As an executive search professional specializing in the water and wastewater industry, I often find myself reflecting on how I’ve come to truly understand the complex technologies that power this sector. It didn’t happen overnight—or even over a few weeks of research. In truth, it came from total immersion. And that immersion brings to mind something oddly familiar: the way your skin turns pruny when you've been in water for a LONG TIME!
At first glance, “pruny skin” doesn’t sound like a flattering metaphor for professional expertise. But in my world, it’s a badge of honor. It’s proof that I’ve been in the water long enough—not just dipping my toes into the subject matter, but fully submerged in the systems, applications, and challenges that define water and wastewater treatment equipment manufacturing.
Water and wastewater is a specialized field. The companies I work with—capital equipment manufacturers that build membrane systems, clarifiers, chemical feed skids, sludge dewatering systems, and more—don’t have the luxury of pulling talent from a generalist pool. The technical demands of their products, the regulatory nuance, and the customer applications are too precise. Placing the right executive, engineer, or sales leader requires more than a sharp eye for resumes. It requires someone who has soaked in this sector long enough to understand the flow of it all—both literally and figuratively!
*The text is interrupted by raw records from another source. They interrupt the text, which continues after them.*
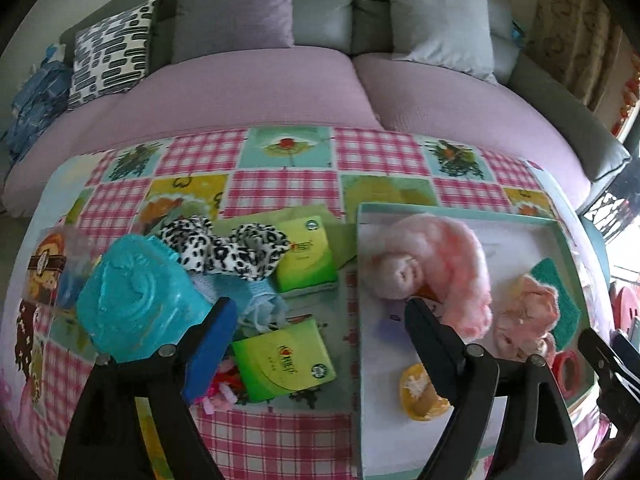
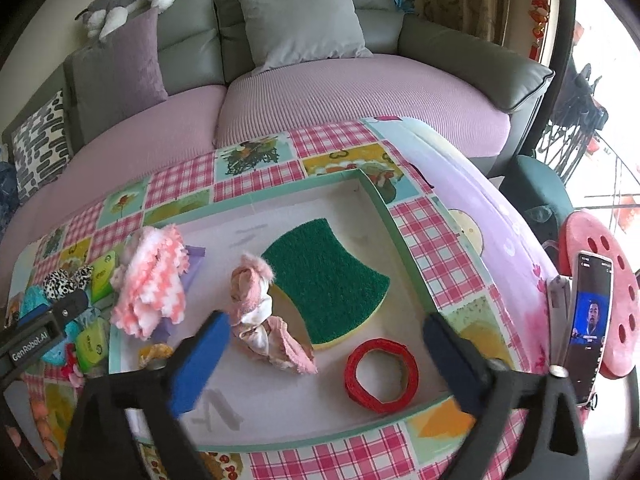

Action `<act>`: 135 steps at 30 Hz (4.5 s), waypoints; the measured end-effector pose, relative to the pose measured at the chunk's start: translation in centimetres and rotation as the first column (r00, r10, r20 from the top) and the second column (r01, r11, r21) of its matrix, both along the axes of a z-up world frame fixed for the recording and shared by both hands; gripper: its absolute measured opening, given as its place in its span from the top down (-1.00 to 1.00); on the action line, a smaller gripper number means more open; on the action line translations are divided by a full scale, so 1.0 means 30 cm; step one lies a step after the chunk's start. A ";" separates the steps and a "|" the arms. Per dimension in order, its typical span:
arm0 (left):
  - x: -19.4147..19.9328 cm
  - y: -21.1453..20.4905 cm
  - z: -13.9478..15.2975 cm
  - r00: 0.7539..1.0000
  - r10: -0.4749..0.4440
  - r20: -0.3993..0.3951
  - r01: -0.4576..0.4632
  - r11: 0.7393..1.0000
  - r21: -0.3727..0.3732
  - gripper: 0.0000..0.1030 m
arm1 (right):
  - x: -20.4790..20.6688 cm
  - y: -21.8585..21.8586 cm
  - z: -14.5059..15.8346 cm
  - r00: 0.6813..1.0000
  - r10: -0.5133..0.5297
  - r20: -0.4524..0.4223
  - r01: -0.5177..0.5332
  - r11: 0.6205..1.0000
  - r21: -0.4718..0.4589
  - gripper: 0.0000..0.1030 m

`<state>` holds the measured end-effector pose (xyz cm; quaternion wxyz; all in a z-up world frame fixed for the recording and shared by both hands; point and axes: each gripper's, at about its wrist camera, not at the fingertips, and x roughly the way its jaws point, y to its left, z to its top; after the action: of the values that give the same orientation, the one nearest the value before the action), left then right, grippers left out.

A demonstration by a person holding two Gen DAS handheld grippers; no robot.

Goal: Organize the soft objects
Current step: 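Withdraw both open tools from the tray back toward the pile, then grasp the green tissue pack with the right tool and lift it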

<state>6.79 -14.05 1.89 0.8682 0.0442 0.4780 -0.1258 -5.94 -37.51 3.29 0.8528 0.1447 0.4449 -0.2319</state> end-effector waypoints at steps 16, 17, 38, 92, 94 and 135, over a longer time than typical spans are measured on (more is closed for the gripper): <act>-0.021 0.092 0.059 0.999 0.038 0.023 -0.038 0.999 0.020 -0.70 | 0.013 0.039 0.005 0.999 0.040 0.010 -0.040 0.999 0.026 -1.00; -0.022 0.110 0.072 0.998 0.047 0.031 -0.047 0.999 0.013 -0.70 | 0.017 0.050 0.012 0.999 0.049 0.021 -0.050 0.998 0.028 -1.00; -0.041 0.586 0.070 0.953 0.302 -0.005 -0.302 0.953 -0.031 -0.70 | 0.202 0.516 0.024 0.907 0.407 0.105 -0.416 0.905 0.086 -1.00; -0.021 0.657 -0.172 0.878 0.395 -0.270 -0.442 0.886 -0.143 -0.70 | 0.365 0.770 -0.230 0.799 0.596 -0.076 -0.594 0.803 0.059 -0.27; -0.021 0.656 -0.172 0.880 0.389 -0.272 -0.438 0.886 -0.150 -0.70 | 0.359 0.765 -0.222 0.802 0.594 -0.069 -0.590 0.804 0.069 -0.27; -0.031 0.428 -0.177 0.947 0.174 -0.270 -0.210 0.971 -0.113 -0.57 | 0.155 0.505 -0.064 0.921 0.389 0.010 -0.389 0.920 0.049 -0.27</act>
<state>5.85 -1.22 -3.42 0.8077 -0.0806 0.5788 -0.0786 -1.30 -22.37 1.35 0.8780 0.0751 0.4704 -0.0468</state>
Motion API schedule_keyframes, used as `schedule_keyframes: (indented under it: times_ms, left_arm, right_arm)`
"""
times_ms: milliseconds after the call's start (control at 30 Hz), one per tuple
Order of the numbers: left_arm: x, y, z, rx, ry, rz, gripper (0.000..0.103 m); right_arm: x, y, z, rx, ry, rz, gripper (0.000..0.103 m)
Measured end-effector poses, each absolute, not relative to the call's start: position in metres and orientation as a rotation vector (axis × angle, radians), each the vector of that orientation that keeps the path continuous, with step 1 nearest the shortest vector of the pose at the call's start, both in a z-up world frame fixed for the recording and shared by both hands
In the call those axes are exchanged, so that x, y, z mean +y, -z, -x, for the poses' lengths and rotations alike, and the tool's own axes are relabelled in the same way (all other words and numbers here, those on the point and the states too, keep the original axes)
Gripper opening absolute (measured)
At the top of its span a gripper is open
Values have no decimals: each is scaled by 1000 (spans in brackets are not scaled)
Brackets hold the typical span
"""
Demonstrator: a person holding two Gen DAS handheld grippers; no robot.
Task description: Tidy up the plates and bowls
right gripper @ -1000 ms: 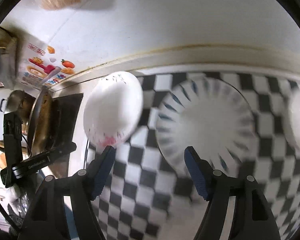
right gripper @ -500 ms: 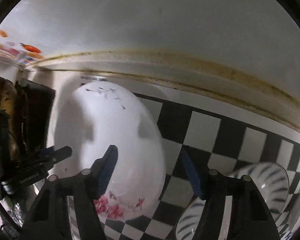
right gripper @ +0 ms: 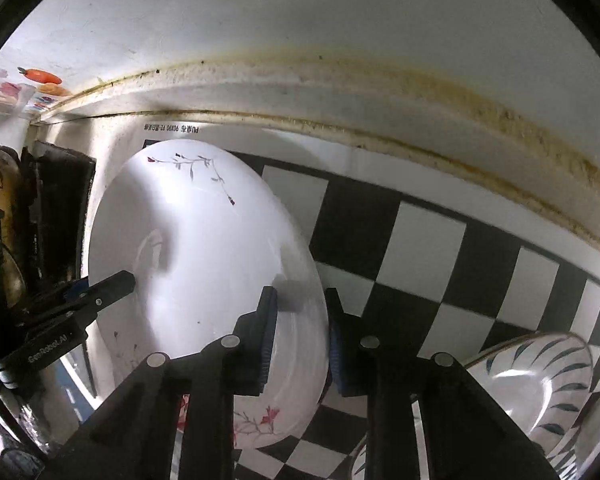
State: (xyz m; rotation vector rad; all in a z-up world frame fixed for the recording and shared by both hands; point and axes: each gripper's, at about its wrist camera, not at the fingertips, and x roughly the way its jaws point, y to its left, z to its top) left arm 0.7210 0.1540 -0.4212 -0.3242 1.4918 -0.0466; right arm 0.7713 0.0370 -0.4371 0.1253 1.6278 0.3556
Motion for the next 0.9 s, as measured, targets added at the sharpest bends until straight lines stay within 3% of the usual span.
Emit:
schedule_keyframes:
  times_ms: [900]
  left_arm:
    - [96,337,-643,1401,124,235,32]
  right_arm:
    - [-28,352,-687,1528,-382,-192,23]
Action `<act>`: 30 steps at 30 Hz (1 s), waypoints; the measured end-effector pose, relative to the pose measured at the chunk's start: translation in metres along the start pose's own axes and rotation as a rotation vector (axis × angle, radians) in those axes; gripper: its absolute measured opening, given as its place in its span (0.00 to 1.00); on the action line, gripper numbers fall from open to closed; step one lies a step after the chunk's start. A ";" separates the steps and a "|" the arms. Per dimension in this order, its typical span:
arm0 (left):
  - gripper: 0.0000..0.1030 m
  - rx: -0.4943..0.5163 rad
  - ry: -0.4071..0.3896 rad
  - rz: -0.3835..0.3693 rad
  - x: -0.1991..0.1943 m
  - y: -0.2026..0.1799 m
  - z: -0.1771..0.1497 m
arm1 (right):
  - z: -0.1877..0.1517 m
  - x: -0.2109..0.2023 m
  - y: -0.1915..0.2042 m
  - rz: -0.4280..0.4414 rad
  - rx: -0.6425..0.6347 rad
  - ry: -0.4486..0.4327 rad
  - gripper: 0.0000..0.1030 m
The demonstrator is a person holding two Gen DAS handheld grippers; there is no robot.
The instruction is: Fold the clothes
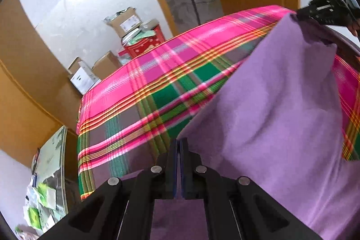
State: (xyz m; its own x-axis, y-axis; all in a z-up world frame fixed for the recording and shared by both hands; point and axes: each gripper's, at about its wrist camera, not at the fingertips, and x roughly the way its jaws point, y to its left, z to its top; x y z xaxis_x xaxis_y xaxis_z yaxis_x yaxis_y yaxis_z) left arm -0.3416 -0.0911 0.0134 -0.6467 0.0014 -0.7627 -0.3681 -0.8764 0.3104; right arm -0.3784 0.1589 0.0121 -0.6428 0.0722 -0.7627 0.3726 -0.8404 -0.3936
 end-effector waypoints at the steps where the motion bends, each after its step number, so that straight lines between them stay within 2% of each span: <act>1: 0.02 -0.011 0.004 -0.006 0.002 0.001 0.001 | 0.001 0.004 0.001 -0.001 0.001 0.001 0.07; 6: 0.00 -0.027 0.017 0.020 0.013 0.006 0.002 | 0.003 0.022 0.005 -0.011 -0.007 0.021 0.08; 13: 0.02 -0.057 0.017 -0.036 0.009 0.004 -0.006 | -0.001 0.029 0.004 0.013 0.021 0.031 0.08; 15: 0.02 -0.067 0.018 -0.052 0.004 0.004 -0.008 | -0.002 0.026 0.004 0.014 0.027 0.025 0.12; 22: 0.08 -0.127 -0.009 -0.074 -0.034 0.004 -0.020 | -0.009 -0.019 -0.001 0.015 0.064 -0.034 0.19; 26: 0.10 -0.132 -0.029 -0.084 -0.065 -0.003 -0.033 | -0.025 -0.057 -0.009 0.013 0.106 -0.074 0.20; 30: 0.10 -0.140 -0.043 -0.100 -0.102 -0.015 -0.055 | -0.045 -0.094 -0.014 0.047 0.165 -0.112 0.23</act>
State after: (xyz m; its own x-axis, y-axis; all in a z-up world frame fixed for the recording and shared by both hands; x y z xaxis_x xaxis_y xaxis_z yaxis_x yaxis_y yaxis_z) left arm -0.2337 -0.1048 0.0551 -0.6406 0.1098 -0.7600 -0.3376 -0.9292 0.1502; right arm -0.2932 0.1879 0.0657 -0.7008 -0.0214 -0.7130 0.2952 -0.9187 -0.2626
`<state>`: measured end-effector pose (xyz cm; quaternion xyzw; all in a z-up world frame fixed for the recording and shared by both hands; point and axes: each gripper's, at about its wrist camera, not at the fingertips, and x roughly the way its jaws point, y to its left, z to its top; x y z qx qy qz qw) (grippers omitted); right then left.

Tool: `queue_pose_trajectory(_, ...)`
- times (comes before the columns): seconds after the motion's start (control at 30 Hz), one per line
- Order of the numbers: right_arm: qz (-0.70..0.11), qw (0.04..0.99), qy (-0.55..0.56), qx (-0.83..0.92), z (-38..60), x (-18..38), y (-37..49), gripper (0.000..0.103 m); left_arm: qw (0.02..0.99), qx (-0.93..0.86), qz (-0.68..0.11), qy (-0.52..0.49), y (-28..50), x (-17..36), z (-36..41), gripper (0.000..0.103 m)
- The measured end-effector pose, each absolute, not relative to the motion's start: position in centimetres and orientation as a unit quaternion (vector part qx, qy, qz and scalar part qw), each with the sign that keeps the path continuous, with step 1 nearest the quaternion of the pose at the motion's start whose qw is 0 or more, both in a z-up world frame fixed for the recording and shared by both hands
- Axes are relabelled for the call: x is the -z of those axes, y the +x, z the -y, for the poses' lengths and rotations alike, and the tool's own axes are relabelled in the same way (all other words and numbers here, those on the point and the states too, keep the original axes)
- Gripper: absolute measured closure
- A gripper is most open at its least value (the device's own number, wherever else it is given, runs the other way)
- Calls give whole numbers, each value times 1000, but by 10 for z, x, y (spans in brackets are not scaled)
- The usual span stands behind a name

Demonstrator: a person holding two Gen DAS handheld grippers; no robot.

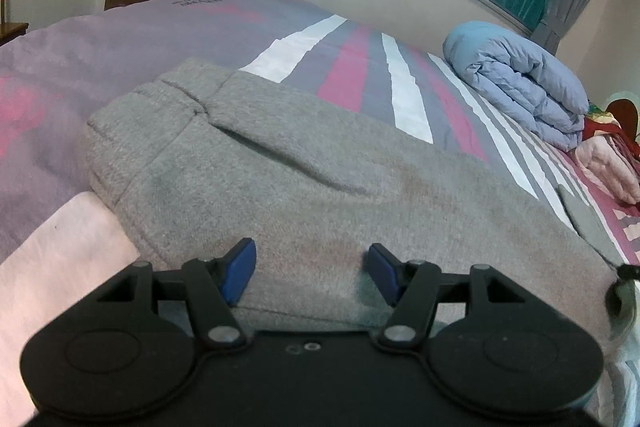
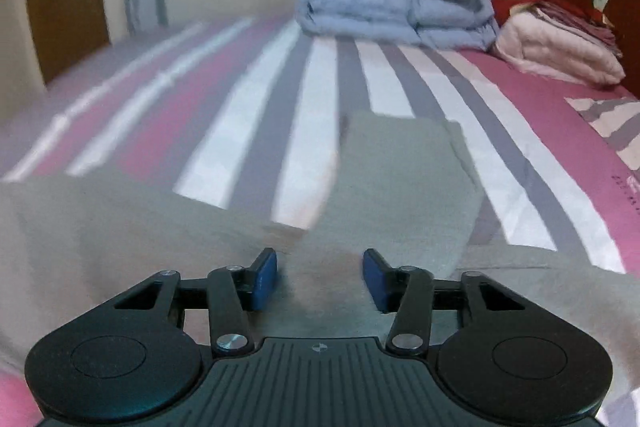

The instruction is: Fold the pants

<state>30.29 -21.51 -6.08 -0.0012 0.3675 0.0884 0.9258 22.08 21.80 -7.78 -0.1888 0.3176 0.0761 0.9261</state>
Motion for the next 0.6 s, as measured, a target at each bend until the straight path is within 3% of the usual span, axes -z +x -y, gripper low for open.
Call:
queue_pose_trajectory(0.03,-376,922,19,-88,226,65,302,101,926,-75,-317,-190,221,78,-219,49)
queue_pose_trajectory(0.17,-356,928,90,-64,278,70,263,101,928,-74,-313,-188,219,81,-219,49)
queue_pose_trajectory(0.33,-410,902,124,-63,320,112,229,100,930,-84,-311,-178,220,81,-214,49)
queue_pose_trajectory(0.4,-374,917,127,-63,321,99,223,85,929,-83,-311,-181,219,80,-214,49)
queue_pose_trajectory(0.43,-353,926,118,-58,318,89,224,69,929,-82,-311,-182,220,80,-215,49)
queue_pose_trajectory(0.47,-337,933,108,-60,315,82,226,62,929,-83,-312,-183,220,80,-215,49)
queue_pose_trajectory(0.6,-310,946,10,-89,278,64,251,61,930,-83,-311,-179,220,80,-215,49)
This is where deep industry knowledge becomes not just helpful, but essential. I need to know why brackish water requires different RO membrane design than seawater applications. I must understand how changing PFAS regulations are altering capital spending patterns in municipalities. I have to track the competitive landscape—who's been acquired, who just brought a new product to market, who’s scaling up in the data center cooling space. Because only with that knowledge can I have the kinds of conversations that matter with both candidates and clients.
In a boutique space like ours, clients aren’t just buying access to resumes—they’re buying insight, relevance, and trust. When I walk into a conversation and can speak fluently about influent quality or bid spec strategy, I signal to hiring managers that I’m not just another vendor. I’m part of their ecosystem. I’ve been in the water long enough to know what matters.
So yes, my brain is pruny. And that’s a good thing.
If you’re a capital equipment manufacturer in the water and wastewater space, looking to hire someone who can lead, innovate, and deliver in one of the most critical sectors on earth, don’t settle for a recruiter who’s dry. Find one who’s been soaking in your industry long enough to have the wrinkles to prove it.
Because in this industry, surface-level knowledge just won’t hold water.